Toda la puesta en escena de Poeta Perdido en Nueva York destila un profundo amor por la palabra. Un inmenso respeto por la obra del poeta gaditano y una fuerte carga reivindicativa del amor en todas sus esferas.
Huyendo de Madrid, Federico va a encontrar el amor, pero también la desesperación del Crack del 29 y la profunda deshumanización de la gran urbe. Un escenario girovante (Juanjo González Ferrero) que le sirve para proyectar y transicionar, domina la zona visual del espectáculo. La literaria, está apoyada en poemas como “Ciudad sin sueño” o la “Oda a Walth Whitman” y extractos, retazos y acotaciones de las cartas que Lorca enviaba a su familia.
La puesta en escena; de simbólico minimalismo; es vertiginosa, con referencias a personajes del entorno de Federico que, sin aparecer en escena, devienen palpitantes y vívidos. Una voz en off apoya determinados instantes, dotando de agilidad y variedad, rescatando el monólogo de la linealidad que podría haber padecido.
El poeta se ve abrumado en la metrópolis, pero encuentra el bálsamo que necesita en un erotismo de matiz literario, que le lleva a la catarsis de los clubes, donde se la máscara cae y se muestra el ser humano en toda su trascendencia. Pero sin perder el phatos, el sentimiento de fatalidad que; en cierto modo; es premonitorio de sus postrimerías. Tras el disfraz de la anécdota, Jesús Torres presenta una paleta de amplio cromatismo, de confesada admiración y querencia por el malogrado autor andaluz. Emoción contenida, verbo arrebatado y fluidez en la narrativa, se conjugan para ofrecer al espectador un tableaux vivant que lo traslada hasta los edificios de la Gran Manzana (representados en escena). Una imaginaria ciudad, iluminada con pericia, que oscila desde el cabaret al autómata vidente de feria.
Jesús Torres se deja poseer por el espíritu burlón y lúdico de Federico. Se anega en sus palabras, en correcta declamación, plena de matices y verbo poliédrico en camaleónico acento “granaíno” que se derrama en “El Diván del Tamarit o te ofrece; abierta en canal; el alma del poeta esperanzado, desgarrado, diletante o bisoño enamorado de un cuerpo de obsidiana. El Lorca que contempla los cuerpos que caen al vacío de los altos rascacielos, agobiados por la crisis.

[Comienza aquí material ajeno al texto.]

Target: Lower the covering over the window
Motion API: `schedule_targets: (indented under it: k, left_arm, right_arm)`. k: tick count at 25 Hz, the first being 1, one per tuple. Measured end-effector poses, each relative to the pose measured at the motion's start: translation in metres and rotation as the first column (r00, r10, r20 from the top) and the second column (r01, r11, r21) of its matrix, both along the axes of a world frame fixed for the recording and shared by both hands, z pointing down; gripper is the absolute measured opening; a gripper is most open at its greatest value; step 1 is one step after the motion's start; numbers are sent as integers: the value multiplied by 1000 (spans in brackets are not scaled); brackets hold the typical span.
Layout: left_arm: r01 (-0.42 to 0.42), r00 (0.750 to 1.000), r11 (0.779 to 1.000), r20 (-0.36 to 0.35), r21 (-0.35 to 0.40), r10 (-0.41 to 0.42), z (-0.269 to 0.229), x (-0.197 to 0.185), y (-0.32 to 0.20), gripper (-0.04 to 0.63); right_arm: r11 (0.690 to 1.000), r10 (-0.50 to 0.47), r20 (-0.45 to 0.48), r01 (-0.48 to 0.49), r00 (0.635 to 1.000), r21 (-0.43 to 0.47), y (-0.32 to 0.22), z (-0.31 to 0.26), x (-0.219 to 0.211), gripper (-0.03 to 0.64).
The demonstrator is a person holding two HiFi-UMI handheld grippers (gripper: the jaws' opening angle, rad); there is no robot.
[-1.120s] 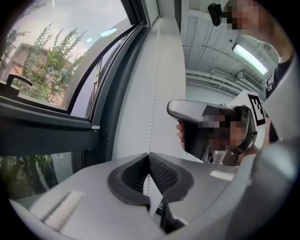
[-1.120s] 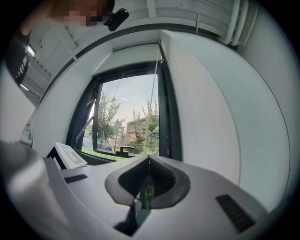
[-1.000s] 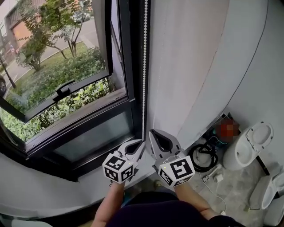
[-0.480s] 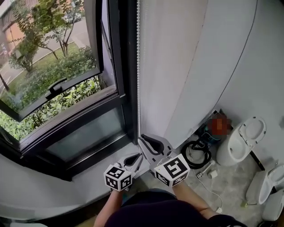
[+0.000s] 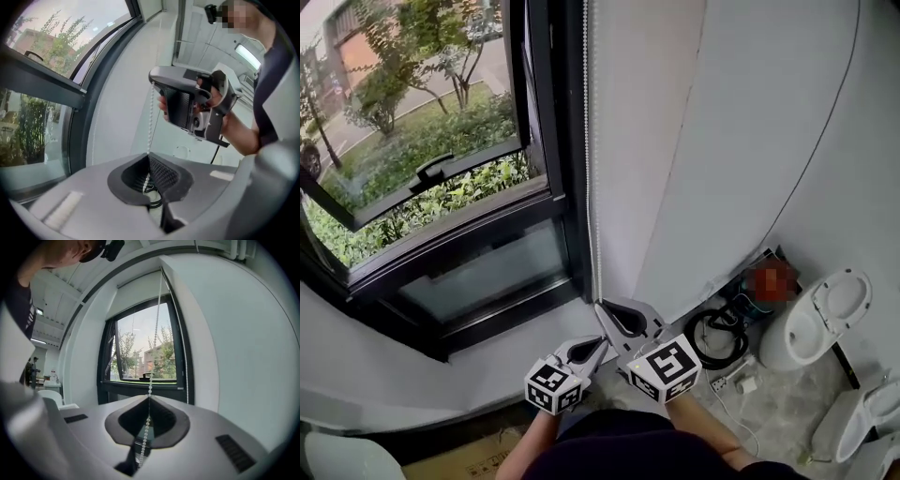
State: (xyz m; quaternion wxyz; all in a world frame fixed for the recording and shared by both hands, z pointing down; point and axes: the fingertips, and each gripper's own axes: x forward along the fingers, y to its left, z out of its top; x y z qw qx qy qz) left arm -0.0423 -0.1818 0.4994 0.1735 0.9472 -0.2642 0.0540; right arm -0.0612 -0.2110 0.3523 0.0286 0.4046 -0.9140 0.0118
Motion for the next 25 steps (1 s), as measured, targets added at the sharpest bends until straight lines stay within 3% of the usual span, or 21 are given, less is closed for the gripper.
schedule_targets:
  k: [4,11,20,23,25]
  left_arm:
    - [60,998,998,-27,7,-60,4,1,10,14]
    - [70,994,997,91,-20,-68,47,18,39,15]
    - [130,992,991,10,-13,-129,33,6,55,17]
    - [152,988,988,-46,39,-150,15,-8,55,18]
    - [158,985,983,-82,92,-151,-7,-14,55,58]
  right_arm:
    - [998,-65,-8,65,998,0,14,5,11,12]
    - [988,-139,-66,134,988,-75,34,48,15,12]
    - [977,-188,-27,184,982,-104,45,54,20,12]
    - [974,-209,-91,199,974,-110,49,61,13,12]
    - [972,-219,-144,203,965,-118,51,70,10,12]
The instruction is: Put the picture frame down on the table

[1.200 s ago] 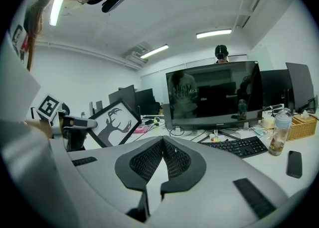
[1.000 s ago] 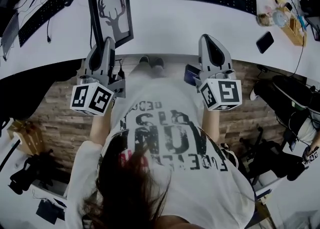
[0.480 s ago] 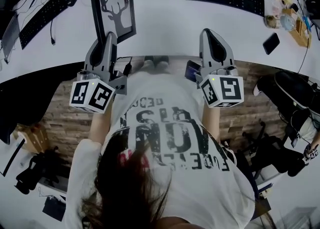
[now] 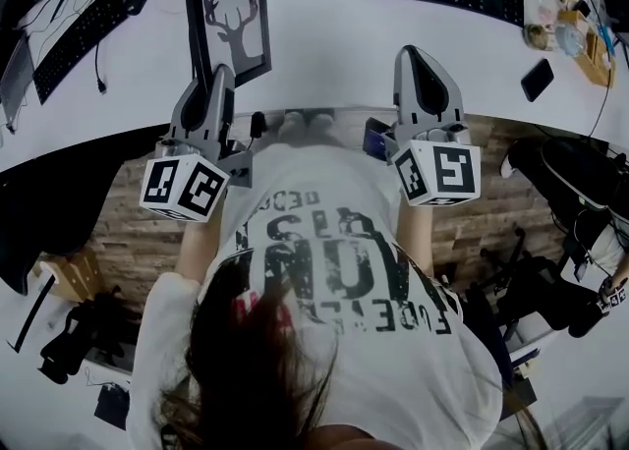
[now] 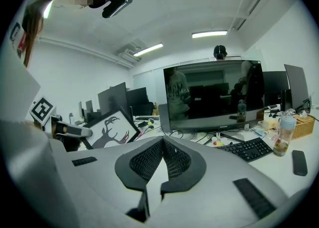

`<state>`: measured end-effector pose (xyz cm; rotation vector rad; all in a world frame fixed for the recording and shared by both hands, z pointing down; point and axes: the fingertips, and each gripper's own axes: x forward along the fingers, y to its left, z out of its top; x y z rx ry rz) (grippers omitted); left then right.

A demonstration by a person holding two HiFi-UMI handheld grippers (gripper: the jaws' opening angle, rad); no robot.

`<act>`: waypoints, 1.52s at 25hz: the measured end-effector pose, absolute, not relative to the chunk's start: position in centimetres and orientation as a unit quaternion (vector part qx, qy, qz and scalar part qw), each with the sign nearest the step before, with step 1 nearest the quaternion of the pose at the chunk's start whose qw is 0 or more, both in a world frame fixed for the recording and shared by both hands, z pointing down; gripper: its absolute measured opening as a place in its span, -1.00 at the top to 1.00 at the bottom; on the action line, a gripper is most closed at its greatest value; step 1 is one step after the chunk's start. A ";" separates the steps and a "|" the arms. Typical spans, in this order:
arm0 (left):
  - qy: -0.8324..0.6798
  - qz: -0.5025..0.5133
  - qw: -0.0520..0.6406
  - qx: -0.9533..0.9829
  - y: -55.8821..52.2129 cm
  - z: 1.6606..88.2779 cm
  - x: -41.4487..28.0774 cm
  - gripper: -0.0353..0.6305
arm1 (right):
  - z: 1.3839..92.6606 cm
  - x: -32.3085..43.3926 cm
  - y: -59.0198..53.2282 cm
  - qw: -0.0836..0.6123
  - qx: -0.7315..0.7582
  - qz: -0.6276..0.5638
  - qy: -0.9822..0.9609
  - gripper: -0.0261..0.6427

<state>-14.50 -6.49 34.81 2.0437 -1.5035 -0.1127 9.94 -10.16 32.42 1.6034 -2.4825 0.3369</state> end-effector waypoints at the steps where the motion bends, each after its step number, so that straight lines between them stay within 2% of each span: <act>1: -0.564 -0.042 0.297 0.769 -6.5 34.9 -14.4 0.78 | 32.5 10.0 -10.1 0.084 0.538 0.114 -0.831 0.92; 16: -0.541 -0.025 0.319 0.778 -6.9 36.8 -11.8 0.78 | 33.4 11.4 -8.9 0.084 0.540 0.123 -0.828 0.92; 30: -0.512 0.013 0.392 0.764 -7.2 43.0 -8.9 0.78 | 34.2 11.9 -9.1 0.082 0.538 0.137 -0.828 0.92; 38: -0.506 0.014 0.408 0.760 -7.7 44.4 -7.5 0.78 | 34.5 12.5 -9.5 0.087 0.541 0.138 -0.825 0.92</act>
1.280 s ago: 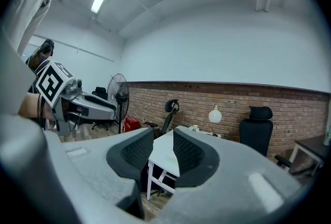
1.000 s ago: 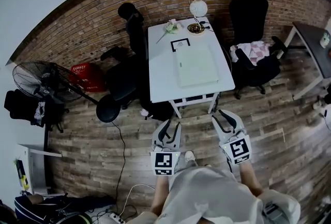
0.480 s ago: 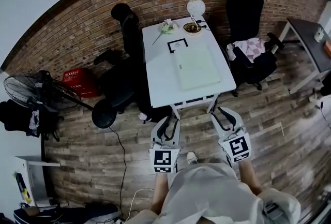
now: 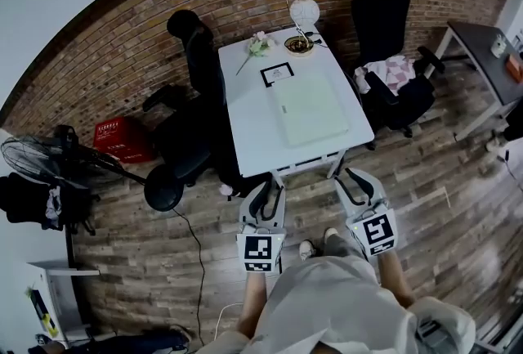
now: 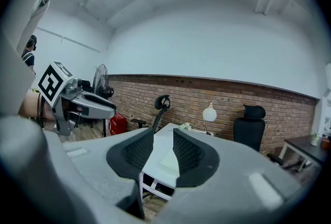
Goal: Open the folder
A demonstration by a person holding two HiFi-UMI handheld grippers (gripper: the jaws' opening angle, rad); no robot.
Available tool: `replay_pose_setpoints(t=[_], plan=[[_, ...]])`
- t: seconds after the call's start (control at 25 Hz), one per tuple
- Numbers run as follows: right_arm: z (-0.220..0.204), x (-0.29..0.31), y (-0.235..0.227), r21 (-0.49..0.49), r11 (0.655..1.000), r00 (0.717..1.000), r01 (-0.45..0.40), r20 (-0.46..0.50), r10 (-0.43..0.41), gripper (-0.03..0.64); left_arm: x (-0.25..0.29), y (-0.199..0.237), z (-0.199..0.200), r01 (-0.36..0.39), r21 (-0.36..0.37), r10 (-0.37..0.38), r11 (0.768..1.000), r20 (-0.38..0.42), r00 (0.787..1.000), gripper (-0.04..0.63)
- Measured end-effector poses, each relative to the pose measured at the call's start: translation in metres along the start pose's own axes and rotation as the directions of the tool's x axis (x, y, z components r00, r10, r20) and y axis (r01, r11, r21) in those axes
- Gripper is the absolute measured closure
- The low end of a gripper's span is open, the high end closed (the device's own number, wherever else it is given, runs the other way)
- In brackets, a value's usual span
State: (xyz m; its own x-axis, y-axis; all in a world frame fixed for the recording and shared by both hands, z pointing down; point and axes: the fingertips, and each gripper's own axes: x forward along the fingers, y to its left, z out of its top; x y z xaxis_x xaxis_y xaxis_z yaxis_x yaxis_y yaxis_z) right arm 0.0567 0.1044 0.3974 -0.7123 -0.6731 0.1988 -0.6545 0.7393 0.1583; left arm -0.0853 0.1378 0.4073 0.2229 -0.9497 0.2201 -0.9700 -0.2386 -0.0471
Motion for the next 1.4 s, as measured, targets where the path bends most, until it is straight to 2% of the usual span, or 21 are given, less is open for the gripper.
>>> replay_pose_setpoints(t=[0.24,0.36,0.56,0.76,0.92,1.4], plan=[[-0.002,0.011,-0.006,-0.02,1.0,1.0,0.008,0.006,-0.008,0.499,0.009,0.008,0.002,0.009,0.006,-0.009,1.0,0.002,1.0,0.465],[-0.001,0.017,-0.009,0.022,1.0,1.0,0.016,-0.012,-0.016,0.499,0.016,0.013,0.004,0.004,0.005,-0.004,1.0,0.004,1.0,0.465],[0.005,0.034,-0.016,-0.039,0.999,1.0,-0.016,0.025,0.017,0.499,0.025,0.02,0.009,-0.011,0.003,0.011,1.0,0.013,1.0,0.465],[0.005,0.057,-0.025,-0.04,0.998,0.998,-0.05,0.025,0.051,0.499,0.04,0.032,0.009,-0.045,-0.009,0.045,0.999,0.003,0.999,0.465],[0.01,0.076,-0.039,-0.009,0.998,0.998,-0.059,0.015,0.059,0.499,0.058,0.043,0.014,-0.063,-0.008,0.063,0.998,-0.006,0.998,0.465],[0.004,0.123,-0.099,-0.005,0.994,0.993,-0.111,0.025,0.111,0.499,0.125,0.051,0.026,-0.114,0.001,0.114,0.994,-0.035,0.993,0.465]])
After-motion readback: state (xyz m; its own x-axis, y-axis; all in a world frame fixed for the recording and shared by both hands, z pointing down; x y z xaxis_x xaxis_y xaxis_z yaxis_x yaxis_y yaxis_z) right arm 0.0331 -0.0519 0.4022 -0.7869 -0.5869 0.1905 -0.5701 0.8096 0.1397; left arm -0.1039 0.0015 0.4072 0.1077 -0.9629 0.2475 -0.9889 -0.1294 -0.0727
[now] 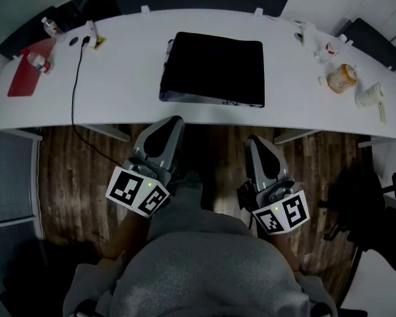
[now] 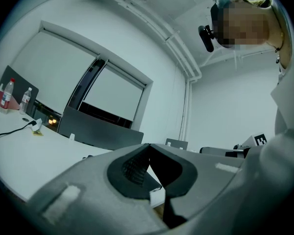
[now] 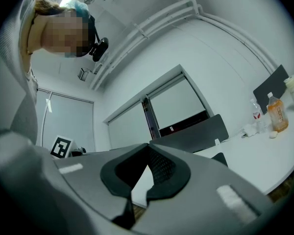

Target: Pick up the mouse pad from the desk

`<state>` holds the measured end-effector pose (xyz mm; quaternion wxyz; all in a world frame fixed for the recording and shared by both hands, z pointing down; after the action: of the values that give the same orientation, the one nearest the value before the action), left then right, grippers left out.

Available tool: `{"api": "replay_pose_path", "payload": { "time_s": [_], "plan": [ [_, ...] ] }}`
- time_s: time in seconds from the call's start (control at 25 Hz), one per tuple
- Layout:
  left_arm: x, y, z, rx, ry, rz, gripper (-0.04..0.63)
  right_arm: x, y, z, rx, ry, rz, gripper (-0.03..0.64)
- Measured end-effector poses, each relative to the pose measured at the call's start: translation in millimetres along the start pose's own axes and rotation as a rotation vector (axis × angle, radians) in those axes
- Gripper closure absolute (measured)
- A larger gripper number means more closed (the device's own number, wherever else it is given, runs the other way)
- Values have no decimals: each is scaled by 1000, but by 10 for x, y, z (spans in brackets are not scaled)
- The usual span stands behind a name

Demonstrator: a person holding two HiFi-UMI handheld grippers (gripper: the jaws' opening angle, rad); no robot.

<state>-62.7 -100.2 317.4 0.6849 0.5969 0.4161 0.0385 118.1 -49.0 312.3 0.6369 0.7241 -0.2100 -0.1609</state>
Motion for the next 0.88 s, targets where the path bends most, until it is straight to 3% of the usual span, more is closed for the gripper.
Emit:
{"api": "replay_pose_path", "payload": {
  "time_s": [0.88],
  "plan": [
    [-1144, -446, 854, -78, -56, 18, 597, 597, 145, 1091, -29, 109, -48, 617]
  ]
}}
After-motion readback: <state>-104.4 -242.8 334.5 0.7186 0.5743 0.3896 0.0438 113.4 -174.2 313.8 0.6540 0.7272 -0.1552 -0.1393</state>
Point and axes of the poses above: the fingertips, and each gripper's own axes: z forward along the fingers, x to its right, y out of its underside, the point moved 3 cm from there along -z, backward along the fingers, and after that the axes turned 15 degrees about -z, right-handed, at the moved point
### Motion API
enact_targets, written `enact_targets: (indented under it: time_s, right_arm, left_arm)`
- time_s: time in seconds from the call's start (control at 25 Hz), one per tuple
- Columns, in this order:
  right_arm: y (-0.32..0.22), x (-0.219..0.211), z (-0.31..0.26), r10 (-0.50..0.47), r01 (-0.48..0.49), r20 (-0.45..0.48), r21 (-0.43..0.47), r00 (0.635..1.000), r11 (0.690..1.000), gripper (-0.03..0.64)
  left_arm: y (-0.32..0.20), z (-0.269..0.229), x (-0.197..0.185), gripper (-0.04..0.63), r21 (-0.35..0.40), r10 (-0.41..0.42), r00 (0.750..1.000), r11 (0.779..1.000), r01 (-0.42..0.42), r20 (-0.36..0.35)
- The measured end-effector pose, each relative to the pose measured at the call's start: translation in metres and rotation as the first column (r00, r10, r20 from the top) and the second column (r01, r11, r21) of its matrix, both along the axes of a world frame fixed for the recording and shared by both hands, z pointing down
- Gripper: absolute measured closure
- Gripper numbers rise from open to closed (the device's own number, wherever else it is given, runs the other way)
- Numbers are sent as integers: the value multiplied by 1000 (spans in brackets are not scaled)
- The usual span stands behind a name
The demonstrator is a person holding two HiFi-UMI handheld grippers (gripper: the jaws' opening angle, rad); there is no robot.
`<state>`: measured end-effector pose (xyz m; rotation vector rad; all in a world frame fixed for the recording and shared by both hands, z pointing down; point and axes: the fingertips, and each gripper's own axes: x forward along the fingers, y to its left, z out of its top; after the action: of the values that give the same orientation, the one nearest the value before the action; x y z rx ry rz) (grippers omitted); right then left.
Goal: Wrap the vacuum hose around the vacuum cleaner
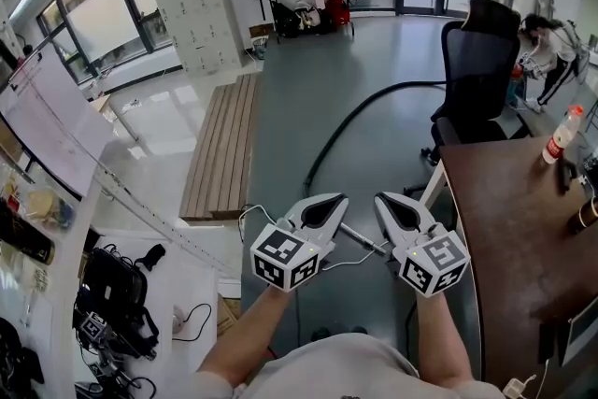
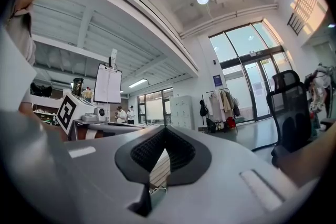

Una soberbia puesta en escena, apoyada en la eficiente y multifacética escenografía (Juanjo González), una cálida, expresionista y precisa luminotecnia (Jesús Díaz Cortés. Juanjo González Ferrero) para que Torres-Federico se deslice, patine y nade entre maniquíes de azabache, máquinas de escribir vintage o proyecciones oníricas (Leonardo Lapeña) y sugerentes. Torres opta por un ritmo trepidante, agotador en lo verbal, casi al límite de la asfixia, caótico por instantes (como la urbe en la que habita), mostrándonos un paisaje emocional diverso y apabullante. A caballo entre la pantomima y una cierta querencia por el circense espectáculo, el equilibrio se hace difícil y el matiz se transmuta en ardua tarea. Pero el actor consigue hilar con pericia las distintas puntadas de este armazón dramático-lirico que consigue que el espectador viaje junto a Lorca a esa aurora de Nueva York , poblada de palomas negras entre la notable partitura de Alberto Granados Reguilón, que destila emoción y nostalgia, permitiendo asomarse por la ventana del alma a la intimidad de Federico, ya convertido en tótem teatral. En creatura de sí mismo. En descubrimiento. En definitiva, en teatro. Otro acierto del Festival de Teatro Vegas Bajas.